The study endpoint was one of three serious cardiovascular events: sudden cardiac death, MI or stroke. Their analyses included calculation of hazard ratios for ADHD drug recipients compared with non-ADHD drug users. They also conducted a series of additional analyses to test the findings and study assumptions.

They found that 81 ADHD drug users had a serious cardiovascular event, or 3.1 per 100,000 person-years. Of those, 33 were sudden cardiac deaths (1.3 per 100,000 person-years), nine were acute MIs (0.3 per 100,000 person-years) and 39 were strokes (1.5 per 100,000 person-years).

“Our findings that the use of ADHD drugs was not associated with an increased risk of serious cardiovascular events in children and young adults are consistent with the results of several reports that have appeared since the FDA safety review of adverse-event data for ADHD drugs, although our results differed from the findings of another report,” Cooper and colleagues wrote. “Our study included nearly twice the person-time of the combined person-time in four recent cohort studies and included several provisions to ensure accurate case ascertainment, including a review of medical records and autopsies.”
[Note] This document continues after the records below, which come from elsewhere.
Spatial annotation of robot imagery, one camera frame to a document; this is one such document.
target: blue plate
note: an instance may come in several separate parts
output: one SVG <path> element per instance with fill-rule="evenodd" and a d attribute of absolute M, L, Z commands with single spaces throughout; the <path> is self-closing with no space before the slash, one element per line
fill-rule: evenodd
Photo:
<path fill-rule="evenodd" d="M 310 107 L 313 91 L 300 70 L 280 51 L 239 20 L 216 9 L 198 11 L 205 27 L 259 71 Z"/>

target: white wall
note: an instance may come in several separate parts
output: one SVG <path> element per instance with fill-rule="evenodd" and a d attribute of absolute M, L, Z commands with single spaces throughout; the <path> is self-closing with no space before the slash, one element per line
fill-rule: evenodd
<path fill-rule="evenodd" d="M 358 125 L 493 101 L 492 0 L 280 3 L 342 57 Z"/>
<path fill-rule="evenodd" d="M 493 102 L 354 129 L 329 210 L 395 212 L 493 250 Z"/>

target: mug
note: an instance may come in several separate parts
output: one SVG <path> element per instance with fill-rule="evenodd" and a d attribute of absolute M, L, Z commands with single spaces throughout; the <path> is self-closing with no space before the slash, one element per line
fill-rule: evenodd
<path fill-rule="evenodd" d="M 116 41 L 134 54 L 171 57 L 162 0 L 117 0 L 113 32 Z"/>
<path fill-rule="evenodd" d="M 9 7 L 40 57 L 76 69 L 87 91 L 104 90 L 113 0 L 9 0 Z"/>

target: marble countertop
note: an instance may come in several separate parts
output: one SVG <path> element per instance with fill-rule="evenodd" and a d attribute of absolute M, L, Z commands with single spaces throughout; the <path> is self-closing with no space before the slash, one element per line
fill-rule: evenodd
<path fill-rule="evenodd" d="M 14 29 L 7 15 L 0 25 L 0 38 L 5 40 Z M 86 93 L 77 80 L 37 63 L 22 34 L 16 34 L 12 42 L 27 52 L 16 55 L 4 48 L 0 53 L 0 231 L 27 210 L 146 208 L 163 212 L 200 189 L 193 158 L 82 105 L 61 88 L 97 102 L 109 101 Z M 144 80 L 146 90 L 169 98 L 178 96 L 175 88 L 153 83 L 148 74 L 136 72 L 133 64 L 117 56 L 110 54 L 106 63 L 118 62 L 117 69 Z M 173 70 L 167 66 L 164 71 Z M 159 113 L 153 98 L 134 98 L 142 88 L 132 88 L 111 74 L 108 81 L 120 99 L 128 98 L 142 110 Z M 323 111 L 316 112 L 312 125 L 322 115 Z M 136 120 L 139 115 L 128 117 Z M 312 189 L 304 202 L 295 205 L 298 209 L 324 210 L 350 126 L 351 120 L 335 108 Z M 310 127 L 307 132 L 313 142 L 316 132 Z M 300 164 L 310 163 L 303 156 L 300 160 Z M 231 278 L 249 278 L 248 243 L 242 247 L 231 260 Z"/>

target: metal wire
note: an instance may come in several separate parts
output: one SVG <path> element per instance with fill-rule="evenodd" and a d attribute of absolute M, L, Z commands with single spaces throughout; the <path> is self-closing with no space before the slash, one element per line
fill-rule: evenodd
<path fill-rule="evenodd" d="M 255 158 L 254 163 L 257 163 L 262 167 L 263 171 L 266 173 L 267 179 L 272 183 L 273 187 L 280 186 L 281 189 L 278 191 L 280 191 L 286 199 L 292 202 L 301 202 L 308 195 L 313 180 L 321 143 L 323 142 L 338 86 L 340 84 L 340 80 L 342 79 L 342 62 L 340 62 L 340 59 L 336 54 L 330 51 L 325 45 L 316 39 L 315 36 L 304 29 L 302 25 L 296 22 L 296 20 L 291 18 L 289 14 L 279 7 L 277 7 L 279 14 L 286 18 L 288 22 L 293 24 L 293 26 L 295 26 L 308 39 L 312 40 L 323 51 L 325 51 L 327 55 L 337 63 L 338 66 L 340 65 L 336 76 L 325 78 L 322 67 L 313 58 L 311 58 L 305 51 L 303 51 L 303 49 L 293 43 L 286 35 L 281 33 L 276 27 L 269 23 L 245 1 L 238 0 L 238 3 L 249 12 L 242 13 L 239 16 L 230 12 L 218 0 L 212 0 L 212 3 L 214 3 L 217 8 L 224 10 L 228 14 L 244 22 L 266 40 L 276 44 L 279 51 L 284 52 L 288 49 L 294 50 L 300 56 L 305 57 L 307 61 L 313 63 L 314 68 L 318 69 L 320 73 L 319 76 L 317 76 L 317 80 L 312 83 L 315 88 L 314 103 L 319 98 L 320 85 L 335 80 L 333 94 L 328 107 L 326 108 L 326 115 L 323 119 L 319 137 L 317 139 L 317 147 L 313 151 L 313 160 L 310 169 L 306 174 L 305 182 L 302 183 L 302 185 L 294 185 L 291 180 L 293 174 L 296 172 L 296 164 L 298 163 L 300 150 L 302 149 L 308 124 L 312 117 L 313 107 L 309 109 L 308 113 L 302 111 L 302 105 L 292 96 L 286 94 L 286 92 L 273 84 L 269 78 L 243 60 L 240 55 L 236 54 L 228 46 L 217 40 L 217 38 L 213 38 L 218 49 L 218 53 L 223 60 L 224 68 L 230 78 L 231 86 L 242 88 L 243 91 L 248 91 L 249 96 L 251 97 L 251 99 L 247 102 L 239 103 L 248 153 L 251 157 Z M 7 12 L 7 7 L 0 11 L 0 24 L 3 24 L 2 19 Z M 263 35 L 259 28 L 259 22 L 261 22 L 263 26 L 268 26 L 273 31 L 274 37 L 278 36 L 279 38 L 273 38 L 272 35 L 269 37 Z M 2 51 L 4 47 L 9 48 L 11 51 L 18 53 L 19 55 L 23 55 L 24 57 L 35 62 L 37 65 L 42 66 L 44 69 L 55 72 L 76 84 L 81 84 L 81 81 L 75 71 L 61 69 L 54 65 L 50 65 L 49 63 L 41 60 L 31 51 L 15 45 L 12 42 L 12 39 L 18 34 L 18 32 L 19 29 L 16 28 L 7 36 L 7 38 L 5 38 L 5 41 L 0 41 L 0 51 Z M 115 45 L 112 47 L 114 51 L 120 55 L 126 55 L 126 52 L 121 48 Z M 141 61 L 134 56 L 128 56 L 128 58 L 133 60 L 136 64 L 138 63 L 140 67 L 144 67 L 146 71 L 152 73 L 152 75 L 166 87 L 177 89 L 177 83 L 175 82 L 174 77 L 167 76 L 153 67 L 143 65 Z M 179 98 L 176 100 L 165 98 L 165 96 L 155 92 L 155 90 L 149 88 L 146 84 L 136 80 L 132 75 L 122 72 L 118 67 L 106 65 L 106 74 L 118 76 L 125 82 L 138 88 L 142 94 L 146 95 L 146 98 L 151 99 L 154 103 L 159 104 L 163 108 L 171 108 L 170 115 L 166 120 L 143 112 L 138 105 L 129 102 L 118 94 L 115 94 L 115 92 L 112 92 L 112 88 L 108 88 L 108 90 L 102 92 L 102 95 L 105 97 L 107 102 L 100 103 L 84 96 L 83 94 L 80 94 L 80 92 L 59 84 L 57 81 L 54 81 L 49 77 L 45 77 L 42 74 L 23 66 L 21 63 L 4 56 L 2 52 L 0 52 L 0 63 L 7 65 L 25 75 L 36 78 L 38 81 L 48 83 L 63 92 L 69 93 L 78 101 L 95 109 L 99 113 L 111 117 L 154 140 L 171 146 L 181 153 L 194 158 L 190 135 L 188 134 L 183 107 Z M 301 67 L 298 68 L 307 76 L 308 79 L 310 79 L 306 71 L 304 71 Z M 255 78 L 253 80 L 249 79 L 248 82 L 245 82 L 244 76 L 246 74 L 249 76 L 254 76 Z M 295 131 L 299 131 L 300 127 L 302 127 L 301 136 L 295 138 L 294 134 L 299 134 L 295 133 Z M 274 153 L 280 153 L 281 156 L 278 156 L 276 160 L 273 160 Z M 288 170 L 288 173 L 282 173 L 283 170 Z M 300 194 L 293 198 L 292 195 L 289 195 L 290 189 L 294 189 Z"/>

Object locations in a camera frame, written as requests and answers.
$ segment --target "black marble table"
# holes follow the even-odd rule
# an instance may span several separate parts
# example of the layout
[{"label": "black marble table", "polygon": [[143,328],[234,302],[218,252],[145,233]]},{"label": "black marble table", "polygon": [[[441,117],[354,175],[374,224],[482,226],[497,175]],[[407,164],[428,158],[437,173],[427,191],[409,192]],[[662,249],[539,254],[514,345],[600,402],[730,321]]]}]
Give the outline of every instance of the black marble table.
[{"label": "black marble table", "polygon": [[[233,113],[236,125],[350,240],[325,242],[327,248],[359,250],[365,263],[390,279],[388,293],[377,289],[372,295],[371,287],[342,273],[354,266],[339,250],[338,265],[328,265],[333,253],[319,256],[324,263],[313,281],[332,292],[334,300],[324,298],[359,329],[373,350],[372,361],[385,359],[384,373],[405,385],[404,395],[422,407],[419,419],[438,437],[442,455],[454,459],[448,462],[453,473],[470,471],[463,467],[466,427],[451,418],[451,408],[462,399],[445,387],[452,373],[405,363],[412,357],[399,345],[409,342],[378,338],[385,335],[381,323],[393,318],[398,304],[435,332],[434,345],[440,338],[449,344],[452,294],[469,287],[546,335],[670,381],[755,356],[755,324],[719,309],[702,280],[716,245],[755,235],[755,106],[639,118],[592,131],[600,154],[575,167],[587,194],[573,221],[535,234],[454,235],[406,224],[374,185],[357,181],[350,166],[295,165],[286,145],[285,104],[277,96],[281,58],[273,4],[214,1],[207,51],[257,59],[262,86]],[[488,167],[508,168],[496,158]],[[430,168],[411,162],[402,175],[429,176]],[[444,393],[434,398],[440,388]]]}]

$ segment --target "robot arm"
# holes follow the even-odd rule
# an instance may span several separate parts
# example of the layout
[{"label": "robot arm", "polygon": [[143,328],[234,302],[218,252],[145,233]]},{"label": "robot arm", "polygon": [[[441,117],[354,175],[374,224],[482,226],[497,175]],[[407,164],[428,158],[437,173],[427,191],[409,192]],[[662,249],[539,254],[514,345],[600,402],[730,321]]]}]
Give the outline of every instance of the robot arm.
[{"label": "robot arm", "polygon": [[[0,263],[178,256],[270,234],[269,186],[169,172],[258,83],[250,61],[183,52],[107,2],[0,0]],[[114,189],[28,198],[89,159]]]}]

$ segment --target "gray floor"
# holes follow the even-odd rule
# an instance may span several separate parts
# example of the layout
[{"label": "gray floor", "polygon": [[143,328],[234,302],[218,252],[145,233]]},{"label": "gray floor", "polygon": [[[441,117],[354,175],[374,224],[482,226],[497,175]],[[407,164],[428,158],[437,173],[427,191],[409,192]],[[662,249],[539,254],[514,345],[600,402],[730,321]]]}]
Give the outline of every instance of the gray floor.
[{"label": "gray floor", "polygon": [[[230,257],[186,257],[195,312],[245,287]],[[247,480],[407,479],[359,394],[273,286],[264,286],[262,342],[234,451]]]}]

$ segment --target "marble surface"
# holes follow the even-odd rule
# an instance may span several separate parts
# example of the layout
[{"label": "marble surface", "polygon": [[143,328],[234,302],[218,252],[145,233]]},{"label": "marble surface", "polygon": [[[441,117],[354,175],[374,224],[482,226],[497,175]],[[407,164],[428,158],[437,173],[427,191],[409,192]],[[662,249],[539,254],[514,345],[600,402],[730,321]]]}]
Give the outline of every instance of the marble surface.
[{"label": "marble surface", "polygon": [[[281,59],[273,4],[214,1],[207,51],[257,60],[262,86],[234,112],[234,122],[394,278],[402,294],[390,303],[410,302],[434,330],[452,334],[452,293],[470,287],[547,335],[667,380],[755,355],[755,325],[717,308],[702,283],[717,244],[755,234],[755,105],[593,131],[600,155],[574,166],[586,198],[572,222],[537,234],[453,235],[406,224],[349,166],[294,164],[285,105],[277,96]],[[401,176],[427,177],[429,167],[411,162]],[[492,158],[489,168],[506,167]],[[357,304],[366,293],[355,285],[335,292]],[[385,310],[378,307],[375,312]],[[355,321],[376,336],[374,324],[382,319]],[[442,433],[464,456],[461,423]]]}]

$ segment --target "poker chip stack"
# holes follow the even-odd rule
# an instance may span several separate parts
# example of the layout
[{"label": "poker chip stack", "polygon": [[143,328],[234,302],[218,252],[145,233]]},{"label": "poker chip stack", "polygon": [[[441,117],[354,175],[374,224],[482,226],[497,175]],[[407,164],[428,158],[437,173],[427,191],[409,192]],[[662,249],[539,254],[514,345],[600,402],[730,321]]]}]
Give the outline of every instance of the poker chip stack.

The authors noted that the low number of adverse cardiac events limited their ability to statistically evaluate individual end points for most individual drugs and analyses for subgroups who may be more vulnerable to the effects of ADHD drugs. For methylphenidate, the most frequently used ADHD drug, they found no increased risk. Given the sparse data for other drugs, though, they wrote that they could not use regression models.

“Although the point estimates of the relative risks for ADHD drugs did not indicate increased risk, the upper limit of the 95 percent confidence interval suggested that a doubling in the risk could not be ruled out,” they concluded. “However, the absolute magnitude of any increased risk would be low.”